Comptes secrets et paradis fiscaux

Les milliardaires n'étaient pas seuls à utiliser les services personnalisés et confidentiels de la succursale suisse. Parmi les 1859 individus et sociétés reliés au Canada, on trouve des ingénieurs, des avocats, des médecins, des professeurs, des architectes, des femmes au foyer et même un pilote d'Air Canada. Des entrepreneurs de l'industrie du textile et du prêt-à-porter de Montréal y sont nombreux, de même que des joailliers et des diamantaires.

Il y a aussi deux opticiens, Raouf Greiche et Nagib Scaff. Ils ont fondé la populaire entreprise de lunetteries Greiche & Scaff, qu'ils ont vendue l'année dernière. Les données de la fuite indiquent que Raouf Greiche possédait plusieurs comptes à numéro et un compte au nom d'une société enregistrée aux Iles Vierges britanniques, le Pantonhill Group.

Nous avons joint M. Greiche, mais il a dit ne pas avoir connaissance de quoi que soit. « Je ne suis pas au courant de cette affaire-là », nous a-t-il répondu.
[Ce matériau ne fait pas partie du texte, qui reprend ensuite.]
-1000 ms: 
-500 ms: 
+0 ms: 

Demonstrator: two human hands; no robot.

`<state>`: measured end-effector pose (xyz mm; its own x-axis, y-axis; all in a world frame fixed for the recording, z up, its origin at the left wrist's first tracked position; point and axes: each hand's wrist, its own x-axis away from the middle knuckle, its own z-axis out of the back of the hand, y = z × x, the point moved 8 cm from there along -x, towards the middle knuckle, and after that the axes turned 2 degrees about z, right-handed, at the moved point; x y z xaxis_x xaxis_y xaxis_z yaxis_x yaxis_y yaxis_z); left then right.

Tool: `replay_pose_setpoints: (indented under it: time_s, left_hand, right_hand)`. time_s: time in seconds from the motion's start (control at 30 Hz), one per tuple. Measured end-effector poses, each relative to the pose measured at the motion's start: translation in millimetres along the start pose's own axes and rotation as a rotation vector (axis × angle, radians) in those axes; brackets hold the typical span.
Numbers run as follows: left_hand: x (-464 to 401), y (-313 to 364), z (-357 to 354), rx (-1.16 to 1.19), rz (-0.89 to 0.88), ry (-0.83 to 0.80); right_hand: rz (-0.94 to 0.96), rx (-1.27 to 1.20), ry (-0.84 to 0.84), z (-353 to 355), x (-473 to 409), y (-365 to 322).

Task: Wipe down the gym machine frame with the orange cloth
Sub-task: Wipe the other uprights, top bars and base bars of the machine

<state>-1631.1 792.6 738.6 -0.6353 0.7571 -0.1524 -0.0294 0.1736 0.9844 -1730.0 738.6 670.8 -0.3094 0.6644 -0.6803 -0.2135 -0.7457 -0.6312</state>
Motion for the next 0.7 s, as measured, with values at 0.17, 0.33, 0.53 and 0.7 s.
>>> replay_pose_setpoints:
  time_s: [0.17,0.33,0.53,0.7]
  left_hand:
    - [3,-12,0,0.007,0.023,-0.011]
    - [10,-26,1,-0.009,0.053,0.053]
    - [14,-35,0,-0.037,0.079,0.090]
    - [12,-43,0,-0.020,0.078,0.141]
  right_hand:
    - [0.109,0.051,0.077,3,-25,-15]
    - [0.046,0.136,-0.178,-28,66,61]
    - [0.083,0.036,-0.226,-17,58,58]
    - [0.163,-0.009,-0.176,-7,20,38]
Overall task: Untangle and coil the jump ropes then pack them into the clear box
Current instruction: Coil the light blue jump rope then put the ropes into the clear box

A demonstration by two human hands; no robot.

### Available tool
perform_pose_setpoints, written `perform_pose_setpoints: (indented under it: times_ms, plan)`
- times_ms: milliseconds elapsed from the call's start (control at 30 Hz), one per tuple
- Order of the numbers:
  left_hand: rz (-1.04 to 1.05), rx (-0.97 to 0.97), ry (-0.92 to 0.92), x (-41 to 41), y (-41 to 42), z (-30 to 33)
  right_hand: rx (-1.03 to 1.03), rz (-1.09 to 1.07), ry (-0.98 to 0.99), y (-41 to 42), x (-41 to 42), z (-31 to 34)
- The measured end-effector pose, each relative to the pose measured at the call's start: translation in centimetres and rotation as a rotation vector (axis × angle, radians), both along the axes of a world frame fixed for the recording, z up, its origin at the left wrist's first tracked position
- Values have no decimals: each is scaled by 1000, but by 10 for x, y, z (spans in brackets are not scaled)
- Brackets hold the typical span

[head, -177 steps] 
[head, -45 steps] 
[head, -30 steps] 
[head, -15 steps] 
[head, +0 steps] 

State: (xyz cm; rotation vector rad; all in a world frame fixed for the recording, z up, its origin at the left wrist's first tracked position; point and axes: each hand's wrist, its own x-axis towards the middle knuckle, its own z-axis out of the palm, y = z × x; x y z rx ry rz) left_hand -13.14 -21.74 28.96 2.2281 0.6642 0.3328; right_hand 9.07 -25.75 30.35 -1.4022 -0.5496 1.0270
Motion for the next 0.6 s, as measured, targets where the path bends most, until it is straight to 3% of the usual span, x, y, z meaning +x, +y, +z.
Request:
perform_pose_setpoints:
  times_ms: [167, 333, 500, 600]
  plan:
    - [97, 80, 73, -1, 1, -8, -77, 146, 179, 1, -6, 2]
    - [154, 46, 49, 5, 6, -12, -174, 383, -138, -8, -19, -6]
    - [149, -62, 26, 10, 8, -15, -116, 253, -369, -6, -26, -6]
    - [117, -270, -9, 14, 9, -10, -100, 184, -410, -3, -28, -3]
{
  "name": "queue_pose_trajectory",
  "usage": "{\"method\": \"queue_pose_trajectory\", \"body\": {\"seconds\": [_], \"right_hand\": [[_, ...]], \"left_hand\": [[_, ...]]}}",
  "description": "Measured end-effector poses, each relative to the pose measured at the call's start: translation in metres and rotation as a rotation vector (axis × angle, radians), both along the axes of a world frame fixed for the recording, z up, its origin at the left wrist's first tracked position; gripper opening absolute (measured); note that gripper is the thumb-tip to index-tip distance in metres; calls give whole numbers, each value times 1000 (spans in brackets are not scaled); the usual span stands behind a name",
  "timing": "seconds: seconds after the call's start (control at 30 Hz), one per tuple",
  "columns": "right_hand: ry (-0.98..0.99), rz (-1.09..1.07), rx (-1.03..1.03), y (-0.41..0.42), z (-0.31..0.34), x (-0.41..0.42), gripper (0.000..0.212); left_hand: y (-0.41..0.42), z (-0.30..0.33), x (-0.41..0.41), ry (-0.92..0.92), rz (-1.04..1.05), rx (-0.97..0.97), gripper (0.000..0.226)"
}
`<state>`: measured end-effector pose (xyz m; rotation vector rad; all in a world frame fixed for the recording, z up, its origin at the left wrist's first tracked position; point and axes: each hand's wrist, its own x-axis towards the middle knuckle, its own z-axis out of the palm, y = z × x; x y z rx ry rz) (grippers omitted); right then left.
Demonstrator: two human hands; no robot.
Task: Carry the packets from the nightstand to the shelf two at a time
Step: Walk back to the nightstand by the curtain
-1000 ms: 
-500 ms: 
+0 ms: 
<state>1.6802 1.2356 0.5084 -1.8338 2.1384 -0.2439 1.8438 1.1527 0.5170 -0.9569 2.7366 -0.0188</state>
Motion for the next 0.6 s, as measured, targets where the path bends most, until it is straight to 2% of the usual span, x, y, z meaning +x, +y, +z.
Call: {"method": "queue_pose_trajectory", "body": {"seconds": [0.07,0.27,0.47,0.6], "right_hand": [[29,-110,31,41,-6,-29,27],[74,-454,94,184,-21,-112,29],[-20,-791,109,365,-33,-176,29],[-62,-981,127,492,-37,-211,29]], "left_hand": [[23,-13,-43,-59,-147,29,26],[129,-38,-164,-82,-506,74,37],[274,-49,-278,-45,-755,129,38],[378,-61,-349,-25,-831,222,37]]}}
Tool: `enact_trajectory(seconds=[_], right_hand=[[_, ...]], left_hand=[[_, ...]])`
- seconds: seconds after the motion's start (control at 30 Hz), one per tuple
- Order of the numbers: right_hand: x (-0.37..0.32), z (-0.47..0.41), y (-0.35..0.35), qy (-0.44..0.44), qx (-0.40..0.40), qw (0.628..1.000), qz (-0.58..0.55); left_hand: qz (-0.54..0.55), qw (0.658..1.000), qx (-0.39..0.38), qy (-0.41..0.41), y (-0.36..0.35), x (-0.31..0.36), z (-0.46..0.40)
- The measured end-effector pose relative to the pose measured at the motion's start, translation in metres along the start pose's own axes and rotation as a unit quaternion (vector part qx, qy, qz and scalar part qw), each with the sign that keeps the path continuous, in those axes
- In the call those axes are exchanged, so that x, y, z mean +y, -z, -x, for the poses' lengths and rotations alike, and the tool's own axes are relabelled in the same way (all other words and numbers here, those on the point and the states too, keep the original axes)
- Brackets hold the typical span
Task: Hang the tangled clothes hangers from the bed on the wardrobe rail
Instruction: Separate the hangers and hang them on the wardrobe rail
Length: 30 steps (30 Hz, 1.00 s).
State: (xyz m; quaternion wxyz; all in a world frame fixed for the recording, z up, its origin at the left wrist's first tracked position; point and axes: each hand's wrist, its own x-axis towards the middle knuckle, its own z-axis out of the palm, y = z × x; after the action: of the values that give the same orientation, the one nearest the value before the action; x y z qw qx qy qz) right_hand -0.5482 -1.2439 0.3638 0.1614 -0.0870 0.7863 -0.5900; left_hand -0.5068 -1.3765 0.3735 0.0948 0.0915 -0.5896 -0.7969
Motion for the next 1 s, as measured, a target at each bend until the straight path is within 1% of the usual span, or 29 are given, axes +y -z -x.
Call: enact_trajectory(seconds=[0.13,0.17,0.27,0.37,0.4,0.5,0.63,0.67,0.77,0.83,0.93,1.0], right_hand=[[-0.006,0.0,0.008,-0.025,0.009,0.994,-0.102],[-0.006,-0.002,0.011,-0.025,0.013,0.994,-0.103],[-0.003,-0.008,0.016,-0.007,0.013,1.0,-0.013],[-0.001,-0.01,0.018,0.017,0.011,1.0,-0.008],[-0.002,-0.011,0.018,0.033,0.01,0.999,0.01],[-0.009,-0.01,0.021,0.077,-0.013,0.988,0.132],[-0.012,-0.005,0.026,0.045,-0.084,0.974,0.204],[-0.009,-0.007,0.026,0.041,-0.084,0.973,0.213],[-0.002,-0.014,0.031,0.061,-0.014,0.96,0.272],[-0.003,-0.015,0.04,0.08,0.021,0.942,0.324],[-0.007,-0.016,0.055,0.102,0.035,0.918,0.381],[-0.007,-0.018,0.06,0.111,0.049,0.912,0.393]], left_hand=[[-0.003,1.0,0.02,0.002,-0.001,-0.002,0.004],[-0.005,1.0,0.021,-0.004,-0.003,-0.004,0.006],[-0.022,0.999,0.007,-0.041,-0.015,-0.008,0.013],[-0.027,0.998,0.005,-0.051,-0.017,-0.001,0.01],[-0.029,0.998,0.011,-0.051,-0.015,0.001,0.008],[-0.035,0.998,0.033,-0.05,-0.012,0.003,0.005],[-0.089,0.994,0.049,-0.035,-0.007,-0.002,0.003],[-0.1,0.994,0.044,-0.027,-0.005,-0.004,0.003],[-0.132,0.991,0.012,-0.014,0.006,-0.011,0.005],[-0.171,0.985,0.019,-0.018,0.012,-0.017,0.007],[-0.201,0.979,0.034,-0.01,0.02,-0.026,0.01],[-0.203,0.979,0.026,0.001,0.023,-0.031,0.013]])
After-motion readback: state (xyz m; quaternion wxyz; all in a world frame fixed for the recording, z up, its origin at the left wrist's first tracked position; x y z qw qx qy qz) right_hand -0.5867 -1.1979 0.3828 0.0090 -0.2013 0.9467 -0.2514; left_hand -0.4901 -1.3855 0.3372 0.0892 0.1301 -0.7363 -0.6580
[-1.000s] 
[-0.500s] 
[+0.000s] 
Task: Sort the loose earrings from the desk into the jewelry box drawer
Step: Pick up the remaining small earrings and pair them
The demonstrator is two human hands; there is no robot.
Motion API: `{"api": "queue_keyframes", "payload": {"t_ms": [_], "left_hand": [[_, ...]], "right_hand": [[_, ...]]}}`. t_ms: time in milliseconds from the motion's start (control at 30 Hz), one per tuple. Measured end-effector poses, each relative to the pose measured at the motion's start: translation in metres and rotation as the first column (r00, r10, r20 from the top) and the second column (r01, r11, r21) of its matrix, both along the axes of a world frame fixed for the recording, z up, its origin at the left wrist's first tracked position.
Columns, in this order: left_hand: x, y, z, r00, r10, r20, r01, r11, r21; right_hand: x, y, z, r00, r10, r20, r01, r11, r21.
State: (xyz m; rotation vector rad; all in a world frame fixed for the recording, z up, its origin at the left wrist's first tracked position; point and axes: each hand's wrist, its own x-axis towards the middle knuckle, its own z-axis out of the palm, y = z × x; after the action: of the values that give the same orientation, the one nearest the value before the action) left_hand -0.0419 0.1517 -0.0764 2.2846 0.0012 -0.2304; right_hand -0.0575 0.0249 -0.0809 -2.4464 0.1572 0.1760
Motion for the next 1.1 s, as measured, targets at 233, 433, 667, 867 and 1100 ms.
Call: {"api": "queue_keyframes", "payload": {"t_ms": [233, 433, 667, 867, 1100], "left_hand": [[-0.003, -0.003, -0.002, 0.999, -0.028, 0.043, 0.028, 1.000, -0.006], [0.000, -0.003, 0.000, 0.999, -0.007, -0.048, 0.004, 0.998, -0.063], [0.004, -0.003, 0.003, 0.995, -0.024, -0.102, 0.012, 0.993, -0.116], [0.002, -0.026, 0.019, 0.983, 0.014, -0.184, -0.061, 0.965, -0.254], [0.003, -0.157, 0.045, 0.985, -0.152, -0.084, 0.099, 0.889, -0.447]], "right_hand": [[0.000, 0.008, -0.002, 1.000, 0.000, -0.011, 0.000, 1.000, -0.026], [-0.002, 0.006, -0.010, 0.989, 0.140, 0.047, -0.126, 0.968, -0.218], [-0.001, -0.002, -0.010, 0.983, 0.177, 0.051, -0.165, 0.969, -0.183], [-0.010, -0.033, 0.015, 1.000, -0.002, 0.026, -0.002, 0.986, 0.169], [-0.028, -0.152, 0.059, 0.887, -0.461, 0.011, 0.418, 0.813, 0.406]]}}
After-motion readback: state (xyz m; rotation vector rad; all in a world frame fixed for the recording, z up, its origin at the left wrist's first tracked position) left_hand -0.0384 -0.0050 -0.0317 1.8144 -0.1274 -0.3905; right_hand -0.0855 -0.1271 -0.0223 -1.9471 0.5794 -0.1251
Les données bancaires indiquent que Nagib Scaff possédait également plusieurs comptes à numéro ainsi qu'un compte relié à une fondation enregistrée au Liechtenstein. « Je ne veux pas parler de ça parce que ce n'est pas une bonne idée », a dit Nagib Scaff au téléphone avant de raccrocher.

Les données révèlent aussi qu'un médecin de famille montréalais, Irwin Rodier, cherchait le secret à tout prix. Son dossier bancaire comportait un avertissement formel : il ne voulait jamais être contacté par la banque, que ce soit par courriel ou par téléphone.

« Ce client est un peu parano. Chaque fois qu'il vient à Zurich, il vole vers Paris et loue une voiture pour se rendre à Zurich afin qu'on ne puisse pas retracer sa destination finale. » — Extraits des notes des banquiers suisses concernant Irwin Rodier

Le Dr Rodier dit avoir depuis régularisé sa situation avec Revenu Québec et l'Agence du revenu du Canada grâce au programme de divulgation volontaire.

Des contribuables récalcitrants

Si 264 contribuables canadiens se sont confessés au fisc, d'autres contestent les démarches des autorités fiscales devant les tribunaux.

En avril 2013, le fabricant de prêt-à-porter montréalais Maurice Azram a demandé l'annulation des procédures de Revenu Québec à son endroit sous prétexte que l'information concernant les comptes HSBC a été volée.

En décembre dernier, un juge de la Cour du Québec a tranché en faveur de Revenu Québec, ordonnant à M. Azram de produire toutes les informations demandées par le fisc.

Deux autres contribuables, le Montréalais Tarek Sabra et le Vancouvérois Sohrab Kadkhod, ont demandé à la Cour fédérale l'annulation des procédures de l'Agence du revenu du Canada à leur endroit, car, entre autres, l'enquête fiscale reposait sur des documents volés. Dans les deux cas, les contribuables ont éventuellement abandonné leurs procédures contre l'Agence.

Revenu Québec a également intenté des procédures civiles contre Aaron Kadoch, propriétaire de boutique d'alimentation Cité cachère, à Montréal, pour avoir omis de déclarer les placements détenus dans ses comptes HSBC, totalisant plus de 1,7 million de dollars américains.

Jusqu'à maintenant, les agences fiscales canadienne et québécoise ont récupéré 63 millions de dollars en impôts impayés auprès des contribuables qui avaient caché leurs avoirs à la HSBC.